Lessons learned - KOAM TV 7

Lessons learned: Freeman & Mercy make changes in year since tornado


When Saint Johns Hospital was hit by the May 22 tornado, emergency planning was tested and in some ways failed.

Both Freeman Hospital and now Mercy say they have learned many lessons from that fateful night, changes have been made and other changes are still coming that will help them handle any future disaster.

When St. John's was disabled by the twister triage was put to the test at Freeman Hospital.

"No one ever imagined 200 patients in 15 minutes," says Skip Harper, a Environmental Health and Safety Officer for Freeman.  "We're ready to be more prepared to respond, we have two 28 foot disaster trailers which we can use for anybody in the community, we can roll out both trailers - have 125 bed hospital units on them.  They can be in service in 15 minutes or an alternative treatment site."

Both hospitals are now storing evacuation equipment on every floor or unit.  Freeman added specialized evacuation chairs and med sleds used at Saint Johns that night to get patients down stairs.  Freeman is also stockpiling wheel chairs and supplies.

"One of the lessons we learned from Saint Johns - much of their equipment was stored at one location they couldn't access it that night," says Harper.

Four disaster closets have been set up at Freeman.  Each has radios, cots, and more to help with a surge of up to 40 patients.

Communications was an issue for both hospitals.  So Freeman added 100 radios and Mercy is looking into satellite communications.

After its generators were destroyed by debris on May 22, as it's building their new hospital Mercy is protecting its power sources, burying all utilities.
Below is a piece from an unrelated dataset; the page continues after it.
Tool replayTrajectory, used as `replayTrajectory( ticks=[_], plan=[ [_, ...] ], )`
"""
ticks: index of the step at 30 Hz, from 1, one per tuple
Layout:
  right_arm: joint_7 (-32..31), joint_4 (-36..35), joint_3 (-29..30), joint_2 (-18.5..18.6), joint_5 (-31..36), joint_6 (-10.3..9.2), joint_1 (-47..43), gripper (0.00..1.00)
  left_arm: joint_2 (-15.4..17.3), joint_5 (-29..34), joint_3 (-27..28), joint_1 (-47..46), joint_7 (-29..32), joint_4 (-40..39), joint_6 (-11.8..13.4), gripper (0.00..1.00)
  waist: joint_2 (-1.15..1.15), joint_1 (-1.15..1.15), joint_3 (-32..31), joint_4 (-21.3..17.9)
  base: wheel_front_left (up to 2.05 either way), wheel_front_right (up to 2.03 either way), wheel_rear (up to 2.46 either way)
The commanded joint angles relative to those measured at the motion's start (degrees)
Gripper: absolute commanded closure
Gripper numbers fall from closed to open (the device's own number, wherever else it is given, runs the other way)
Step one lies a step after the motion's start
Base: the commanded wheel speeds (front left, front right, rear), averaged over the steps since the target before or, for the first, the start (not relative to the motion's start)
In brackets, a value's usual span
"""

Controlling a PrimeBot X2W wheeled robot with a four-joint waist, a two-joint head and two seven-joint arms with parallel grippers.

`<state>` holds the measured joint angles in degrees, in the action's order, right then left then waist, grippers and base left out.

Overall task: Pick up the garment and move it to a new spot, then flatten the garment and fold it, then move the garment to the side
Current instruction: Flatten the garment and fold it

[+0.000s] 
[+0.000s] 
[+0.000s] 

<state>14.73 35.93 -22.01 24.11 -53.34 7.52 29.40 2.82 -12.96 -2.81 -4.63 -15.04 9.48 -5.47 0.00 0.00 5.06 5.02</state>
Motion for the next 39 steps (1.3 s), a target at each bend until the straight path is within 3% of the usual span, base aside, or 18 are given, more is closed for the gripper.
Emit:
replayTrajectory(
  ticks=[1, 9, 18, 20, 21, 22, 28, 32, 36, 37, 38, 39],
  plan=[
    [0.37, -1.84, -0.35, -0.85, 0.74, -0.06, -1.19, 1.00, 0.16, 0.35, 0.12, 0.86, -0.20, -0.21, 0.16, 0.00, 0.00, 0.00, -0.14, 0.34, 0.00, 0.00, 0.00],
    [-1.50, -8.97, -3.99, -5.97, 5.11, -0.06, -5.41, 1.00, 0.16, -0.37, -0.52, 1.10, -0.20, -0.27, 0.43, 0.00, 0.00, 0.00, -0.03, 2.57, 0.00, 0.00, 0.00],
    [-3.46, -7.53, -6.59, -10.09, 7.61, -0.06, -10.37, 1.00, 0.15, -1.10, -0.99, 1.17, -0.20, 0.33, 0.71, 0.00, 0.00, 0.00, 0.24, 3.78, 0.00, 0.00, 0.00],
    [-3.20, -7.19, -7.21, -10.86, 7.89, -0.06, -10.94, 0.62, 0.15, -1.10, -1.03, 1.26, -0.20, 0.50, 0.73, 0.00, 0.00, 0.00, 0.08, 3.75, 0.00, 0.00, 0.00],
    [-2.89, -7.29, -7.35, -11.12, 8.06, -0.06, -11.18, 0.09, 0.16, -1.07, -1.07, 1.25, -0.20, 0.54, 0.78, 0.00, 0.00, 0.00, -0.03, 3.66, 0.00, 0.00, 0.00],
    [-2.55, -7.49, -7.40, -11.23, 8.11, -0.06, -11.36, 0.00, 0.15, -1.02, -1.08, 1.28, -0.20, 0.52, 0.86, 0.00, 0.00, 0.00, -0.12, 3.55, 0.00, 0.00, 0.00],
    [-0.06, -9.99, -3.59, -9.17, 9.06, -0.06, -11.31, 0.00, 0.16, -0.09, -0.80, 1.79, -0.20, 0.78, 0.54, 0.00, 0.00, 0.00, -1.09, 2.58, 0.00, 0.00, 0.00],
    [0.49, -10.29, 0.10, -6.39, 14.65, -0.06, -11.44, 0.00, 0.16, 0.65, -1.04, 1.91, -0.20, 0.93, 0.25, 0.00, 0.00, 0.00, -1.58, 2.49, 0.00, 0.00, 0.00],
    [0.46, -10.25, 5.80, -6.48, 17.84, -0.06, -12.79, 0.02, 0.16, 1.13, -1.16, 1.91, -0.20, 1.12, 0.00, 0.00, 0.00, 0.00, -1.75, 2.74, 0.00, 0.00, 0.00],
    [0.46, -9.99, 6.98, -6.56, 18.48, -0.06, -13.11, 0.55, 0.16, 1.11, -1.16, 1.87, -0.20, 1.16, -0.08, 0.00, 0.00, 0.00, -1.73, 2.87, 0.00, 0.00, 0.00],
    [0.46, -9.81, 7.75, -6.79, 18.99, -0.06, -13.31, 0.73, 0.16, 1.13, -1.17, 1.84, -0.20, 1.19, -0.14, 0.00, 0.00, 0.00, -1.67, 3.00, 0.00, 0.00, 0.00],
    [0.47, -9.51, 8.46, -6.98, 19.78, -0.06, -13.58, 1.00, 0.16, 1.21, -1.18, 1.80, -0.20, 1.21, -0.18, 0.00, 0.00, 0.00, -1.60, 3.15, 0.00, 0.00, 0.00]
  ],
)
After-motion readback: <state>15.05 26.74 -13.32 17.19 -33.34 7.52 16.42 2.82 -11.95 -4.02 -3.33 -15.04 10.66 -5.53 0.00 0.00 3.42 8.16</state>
"Empire District Electric is going to do a great job of bringing electrical in from a couple different areas," says Mercy Hospital President Gary Pulsipher.  "In case one is damaged we'll still have electrical and if not then the generators will kick in."

Right now Mercy's back up generators are on campus in a metal building.  That won't be the same at the new hospital - lessons learned say it should have a safe room of its own.

"At the new hospital it's being built as a separate building about 500 yards away from the main structure and it's going to be a hardened structure, also cinder block to concrete and steel to withstand the effects of a tornado," says Dan O'Conner, the Project Manager for Mercy Planning, Design and Construction.

The new Mercy hospital is being buried into a hillside for more protection, but all walls will be storm hardened and, like its temporary hospital, there will be windowless areas of refuge like a hall and the cafeteria.

"Corridors were built and our entire evacuation plan was built so we could get people away from windows and so that doors would lock and be permanently locked so that they wouldn't fly open," says O'Connor.

During the aftermath of the tornado hospitals lost track of patients, so Freeman is going "old school" with a pre-numbered identification badge system.

"It works, it's simple," says Harper.  "We gave that presentation at several events and other hospitals are doing this - may be the way we want to go forward so other facilities are learning from what we've learned."

O'Connor says modern codes for earthquakes will also add safety to the new hospital, including tighter fittings that prevent fixtures in ceilings from falling.